I was a Marc Singer fan back in the day, having seen him in the 1982 drama If You Could See What I Hear, a biopic of blind musician Tom Sullivan, as well as the 1983 mini-series V and its 1984 follow-up, V: The Final Battle. In The Beastmaster, Singer does an adequate, if unspectacular job as Dar, but to be fair, the role wasn’t exactly a demanding one; aside from looking heroic, all it required was that he know how to run (Dar does a lot of running in this movie) and swing a sword. Also present are the stunning Tanya Roberts (who’s given even less to do than Singer) and the always enjoyable John Amos, an actor I’ve been a fan of since his stint on the ‘70s sitcom Good Times. Standing above them all, though, is Rip Torn, going way over the top as the diabolical Maax, the sorcerer with a falcon’s beak for a nose.
But what makes The Beastmaster so entertaining is its story, and it’s unique twist on the “good vs. evil” plotline. There are a few unusual moments (like when one of Maax’s three witches, sent to kill Zed’s unborn child, “transfers” the baby from the womb of its mother into that of a cow) and a handful of horrific sequences (as a kid, the bat-like creatures Dar encounters inside the cave scared the hell out of me), but for the most part, the film is just good, wholesome fun.

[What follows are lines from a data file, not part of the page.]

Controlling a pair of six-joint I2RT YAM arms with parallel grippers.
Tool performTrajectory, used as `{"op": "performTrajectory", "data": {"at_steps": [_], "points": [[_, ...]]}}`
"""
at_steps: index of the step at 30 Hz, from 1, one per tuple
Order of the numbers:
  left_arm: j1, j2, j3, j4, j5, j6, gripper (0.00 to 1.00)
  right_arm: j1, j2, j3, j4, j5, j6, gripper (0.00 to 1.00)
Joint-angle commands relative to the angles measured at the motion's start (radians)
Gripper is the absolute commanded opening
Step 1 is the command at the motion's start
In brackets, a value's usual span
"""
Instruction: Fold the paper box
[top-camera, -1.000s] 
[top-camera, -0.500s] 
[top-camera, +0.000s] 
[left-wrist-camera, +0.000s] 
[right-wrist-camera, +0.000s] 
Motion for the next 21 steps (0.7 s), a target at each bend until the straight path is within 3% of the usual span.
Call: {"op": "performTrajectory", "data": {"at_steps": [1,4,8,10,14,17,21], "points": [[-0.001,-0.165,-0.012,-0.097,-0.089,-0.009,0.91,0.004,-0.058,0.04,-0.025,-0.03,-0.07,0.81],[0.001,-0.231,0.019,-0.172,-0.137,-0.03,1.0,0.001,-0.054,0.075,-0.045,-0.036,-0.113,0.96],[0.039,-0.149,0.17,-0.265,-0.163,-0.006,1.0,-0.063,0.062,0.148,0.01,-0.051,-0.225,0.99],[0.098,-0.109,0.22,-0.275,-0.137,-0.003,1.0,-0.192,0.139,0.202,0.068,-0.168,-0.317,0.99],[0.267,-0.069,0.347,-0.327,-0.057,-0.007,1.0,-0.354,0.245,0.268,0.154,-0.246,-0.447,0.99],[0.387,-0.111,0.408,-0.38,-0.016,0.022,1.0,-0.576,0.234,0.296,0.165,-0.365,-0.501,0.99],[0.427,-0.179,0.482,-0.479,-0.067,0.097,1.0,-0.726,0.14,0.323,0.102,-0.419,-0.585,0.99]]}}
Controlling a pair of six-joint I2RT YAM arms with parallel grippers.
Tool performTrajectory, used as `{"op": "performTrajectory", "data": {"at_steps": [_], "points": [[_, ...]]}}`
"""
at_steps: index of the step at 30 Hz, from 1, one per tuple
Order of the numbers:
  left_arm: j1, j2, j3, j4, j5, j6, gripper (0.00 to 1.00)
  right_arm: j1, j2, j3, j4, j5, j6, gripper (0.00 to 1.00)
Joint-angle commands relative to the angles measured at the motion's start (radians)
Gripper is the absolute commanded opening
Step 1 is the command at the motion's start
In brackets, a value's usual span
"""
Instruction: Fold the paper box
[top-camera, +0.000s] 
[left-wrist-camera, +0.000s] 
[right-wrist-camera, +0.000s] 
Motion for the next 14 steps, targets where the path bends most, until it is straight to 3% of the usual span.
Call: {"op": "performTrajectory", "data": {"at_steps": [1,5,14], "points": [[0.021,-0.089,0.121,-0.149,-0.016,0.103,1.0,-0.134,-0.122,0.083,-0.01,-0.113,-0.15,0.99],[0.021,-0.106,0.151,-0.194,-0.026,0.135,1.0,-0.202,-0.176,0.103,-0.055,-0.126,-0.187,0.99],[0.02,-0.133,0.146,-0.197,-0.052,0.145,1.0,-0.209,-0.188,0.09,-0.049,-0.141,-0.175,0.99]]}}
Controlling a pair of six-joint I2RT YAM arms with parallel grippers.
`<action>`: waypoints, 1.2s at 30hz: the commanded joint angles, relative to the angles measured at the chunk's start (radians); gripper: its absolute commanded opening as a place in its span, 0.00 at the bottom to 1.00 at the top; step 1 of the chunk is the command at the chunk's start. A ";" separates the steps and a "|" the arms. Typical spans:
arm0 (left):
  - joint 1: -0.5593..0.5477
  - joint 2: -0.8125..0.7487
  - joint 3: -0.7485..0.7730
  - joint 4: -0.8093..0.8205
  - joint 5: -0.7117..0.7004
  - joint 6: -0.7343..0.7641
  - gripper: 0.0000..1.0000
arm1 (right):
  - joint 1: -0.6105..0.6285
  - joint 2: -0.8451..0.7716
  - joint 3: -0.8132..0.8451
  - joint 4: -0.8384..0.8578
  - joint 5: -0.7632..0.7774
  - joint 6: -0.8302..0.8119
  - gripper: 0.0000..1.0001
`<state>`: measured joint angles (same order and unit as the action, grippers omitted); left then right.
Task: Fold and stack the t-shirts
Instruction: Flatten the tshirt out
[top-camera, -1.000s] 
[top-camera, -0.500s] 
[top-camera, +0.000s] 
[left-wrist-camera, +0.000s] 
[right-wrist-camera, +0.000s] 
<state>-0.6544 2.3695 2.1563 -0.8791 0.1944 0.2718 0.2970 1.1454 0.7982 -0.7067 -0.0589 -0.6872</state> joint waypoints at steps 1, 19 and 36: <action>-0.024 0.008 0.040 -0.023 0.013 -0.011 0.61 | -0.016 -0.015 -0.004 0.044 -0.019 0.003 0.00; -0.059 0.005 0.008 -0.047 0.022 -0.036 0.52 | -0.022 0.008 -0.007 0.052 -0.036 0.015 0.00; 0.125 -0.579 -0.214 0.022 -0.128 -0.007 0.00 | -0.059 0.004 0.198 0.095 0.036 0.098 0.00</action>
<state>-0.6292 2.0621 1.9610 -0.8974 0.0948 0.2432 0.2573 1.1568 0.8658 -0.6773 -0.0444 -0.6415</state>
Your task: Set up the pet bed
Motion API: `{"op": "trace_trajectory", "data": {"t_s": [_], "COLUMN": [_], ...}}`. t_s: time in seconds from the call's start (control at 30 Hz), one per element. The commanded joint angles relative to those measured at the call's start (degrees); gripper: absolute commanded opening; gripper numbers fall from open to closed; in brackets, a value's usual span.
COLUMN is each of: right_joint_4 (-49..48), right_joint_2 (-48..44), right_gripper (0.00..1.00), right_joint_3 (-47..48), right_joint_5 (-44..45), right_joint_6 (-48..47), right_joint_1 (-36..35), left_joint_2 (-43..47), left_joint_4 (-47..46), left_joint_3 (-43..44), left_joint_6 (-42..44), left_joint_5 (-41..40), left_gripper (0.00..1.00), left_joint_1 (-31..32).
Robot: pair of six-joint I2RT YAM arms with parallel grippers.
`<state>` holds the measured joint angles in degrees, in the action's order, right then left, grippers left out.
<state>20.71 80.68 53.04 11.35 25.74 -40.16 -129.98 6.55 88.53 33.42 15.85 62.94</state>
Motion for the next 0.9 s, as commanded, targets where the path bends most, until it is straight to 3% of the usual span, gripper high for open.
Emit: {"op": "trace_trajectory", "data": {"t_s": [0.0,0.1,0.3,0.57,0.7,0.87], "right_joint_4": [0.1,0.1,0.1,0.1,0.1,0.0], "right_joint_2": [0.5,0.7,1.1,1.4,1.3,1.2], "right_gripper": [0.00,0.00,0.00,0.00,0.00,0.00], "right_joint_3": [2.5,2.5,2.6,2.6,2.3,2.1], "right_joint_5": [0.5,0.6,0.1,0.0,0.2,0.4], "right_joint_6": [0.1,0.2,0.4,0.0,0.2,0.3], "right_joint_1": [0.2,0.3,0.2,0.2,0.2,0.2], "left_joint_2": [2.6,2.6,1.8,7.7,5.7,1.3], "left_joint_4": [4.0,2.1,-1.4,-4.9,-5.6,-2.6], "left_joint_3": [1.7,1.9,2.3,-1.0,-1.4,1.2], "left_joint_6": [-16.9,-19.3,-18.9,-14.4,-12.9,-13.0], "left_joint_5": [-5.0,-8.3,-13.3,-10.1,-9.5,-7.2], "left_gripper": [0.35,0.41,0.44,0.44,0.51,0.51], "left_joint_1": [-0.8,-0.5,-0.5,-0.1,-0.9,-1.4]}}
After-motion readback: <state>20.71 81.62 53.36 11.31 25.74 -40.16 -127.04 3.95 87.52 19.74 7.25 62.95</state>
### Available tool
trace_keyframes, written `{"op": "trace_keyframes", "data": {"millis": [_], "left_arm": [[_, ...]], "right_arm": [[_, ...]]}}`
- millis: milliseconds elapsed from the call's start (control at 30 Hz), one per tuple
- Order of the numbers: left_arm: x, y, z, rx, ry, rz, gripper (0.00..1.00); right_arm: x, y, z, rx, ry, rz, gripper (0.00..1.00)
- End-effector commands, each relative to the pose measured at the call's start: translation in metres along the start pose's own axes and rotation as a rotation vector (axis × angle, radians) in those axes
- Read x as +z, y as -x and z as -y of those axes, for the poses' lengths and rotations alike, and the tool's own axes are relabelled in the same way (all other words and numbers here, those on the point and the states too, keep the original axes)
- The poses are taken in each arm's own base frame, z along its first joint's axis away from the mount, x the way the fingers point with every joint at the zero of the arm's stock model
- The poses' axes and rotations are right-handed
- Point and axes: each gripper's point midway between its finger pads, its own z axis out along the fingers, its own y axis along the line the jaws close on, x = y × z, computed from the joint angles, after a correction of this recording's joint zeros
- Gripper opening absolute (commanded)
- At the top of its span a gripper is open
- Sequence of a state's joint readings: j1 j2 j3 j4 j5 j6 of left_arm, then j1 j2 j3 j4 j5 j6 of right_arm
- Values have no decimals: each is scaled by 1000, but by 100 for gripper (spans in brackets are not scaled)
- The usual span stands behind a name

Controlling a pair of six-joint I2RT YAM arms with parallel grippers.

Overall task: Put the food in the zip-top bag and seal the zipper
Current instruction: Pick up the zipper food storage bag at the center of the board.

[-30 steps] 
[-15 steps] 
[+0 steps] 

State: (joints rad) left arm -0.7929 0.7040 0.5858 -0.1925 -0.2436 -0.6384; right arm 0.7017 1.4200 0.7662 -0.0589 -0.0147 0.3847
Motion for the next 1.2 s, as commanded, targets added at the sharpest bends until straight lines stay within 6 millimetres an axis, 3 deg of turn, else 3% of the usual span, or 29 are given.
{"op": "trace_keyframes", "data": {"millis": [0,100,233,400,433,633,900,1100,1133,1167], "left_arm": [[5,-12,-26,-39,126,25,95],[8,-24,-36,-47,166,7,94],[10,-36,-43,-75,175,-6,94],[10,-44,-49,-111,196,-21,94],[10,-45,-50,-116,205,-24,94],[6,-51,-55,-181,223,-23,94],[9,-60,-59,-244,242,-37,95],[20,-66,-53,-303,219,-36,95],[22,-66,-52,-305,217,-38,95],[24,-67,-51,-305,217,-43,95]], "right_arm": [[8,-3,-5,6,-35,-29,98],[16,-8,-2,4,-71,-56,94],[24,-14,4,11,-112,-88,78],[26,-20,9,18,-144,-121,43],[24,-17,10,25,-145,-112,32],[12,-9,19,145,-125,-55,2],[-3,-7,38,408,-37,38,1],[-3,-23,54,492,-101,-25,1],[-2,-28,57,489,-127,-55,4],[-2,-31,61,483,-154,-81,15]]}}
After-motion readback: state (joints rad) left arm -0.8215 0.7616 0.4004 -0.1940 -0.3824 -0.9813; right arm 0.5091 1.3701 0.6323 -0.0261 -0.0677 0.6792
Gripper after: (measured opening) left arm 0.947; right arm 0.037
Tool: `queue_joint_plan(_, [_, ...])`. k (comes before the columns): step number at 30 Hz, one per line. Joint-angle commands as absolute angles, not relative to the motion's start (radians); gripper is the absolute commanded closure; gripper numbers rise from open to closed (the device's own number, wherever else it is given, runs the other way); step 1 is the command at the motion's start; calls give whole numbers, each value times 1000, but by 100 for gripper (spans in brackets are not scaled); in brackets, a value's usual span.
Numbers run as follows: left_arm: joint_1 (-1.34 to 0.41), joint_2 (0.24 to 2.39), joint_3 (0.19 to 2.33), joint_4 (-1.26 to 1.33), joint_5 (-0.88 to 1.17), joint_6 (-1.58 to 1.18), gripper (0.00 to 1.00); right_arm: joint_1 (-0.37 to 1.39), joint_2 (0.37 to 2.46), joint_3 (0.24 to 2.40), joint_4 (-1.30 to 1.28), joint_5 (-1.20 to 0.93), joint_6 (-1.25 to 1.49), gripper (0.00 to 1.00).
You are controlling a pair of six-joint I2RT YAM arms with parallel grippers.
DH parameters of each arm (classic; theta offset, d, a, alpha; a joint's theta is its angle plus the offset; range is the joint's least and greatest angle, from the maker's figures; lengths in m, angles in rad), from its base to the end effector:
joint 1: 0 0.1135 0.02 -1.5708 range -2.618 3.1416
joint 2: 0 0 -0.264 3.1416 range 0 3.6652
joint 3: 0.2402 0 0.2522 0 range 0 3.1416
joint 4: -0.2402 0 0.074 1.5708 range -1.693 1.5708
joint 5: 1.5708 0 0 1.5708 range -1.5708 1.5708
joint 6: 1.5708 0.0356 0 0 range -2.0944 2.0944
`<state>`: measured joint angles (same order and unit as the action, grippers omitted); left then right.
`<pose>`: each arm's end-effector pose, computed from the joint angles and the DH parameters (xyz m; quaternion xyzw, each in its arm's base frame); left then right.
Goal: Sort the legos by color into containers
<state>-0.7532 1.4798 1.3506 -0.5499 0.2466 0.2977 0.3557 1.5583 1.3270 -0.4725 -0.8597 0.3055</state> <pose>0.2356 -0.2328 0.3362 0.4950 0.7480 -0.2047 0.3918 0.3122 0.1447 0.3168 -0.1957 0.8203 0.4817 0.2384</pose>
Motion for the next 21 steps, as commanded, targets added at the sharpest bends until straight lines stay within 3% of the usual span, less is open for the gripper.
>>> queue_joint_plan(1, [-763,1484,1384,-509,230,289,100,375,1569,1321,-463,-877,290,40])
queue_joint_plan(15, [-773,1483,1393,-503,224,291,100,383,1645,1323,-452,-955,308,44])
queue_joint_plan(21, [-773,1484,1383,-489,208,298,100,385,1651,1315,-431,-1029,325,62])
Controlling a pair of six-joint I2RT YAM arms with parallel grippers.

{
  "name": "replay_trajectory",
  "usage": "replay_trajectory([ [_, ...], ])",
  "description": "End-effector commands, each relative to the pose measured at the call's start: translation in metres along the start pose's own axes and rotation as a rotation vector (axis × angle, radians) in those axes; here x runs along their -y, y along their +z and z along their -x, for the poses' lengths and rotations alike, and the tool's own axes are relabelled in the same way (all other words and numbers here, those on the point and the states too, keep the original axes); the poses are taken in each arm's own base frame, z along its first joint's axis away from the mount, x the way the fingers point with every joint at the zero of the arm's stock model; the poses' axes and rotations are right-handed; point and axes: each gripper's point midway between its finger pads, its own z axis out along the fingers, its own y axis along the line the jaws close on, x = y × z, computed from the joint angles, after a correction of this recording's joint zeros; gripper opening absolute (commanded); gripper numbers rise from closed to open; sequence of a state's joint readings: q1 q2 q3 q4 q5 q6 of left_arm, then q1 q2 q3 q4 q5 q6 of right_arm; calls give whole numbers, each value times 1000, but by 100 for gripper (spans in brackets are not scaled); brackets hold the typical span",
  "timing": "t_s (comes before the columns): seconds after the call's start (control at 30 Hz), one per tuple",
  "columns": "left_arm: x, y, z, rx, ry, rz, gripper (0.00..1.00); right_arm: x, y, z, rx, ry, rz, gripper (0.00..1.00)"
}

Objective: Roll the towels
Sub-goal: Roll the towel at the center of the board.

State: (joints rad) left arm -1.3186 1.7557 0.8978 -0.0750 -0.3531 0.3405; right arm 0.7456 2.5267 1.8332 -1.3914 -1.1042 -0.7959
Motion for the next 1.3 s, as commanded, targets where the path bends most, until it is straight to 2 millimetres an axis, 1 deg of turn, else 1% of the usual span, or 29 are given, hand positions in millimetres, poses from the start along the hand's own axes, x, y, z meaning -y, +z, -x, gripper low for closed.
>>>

Modern audiences may find The Beastmaster more comical than exciting, and will likely laugh at some of the film’s cheesier elements (of which there are plenty). But for those of us who grew up on movies like Conan the Barbarian and Clash of the Titans (the originals, mind you, not the recent, inferior remakes), The Beastmaster will always hold a special place in our hearts.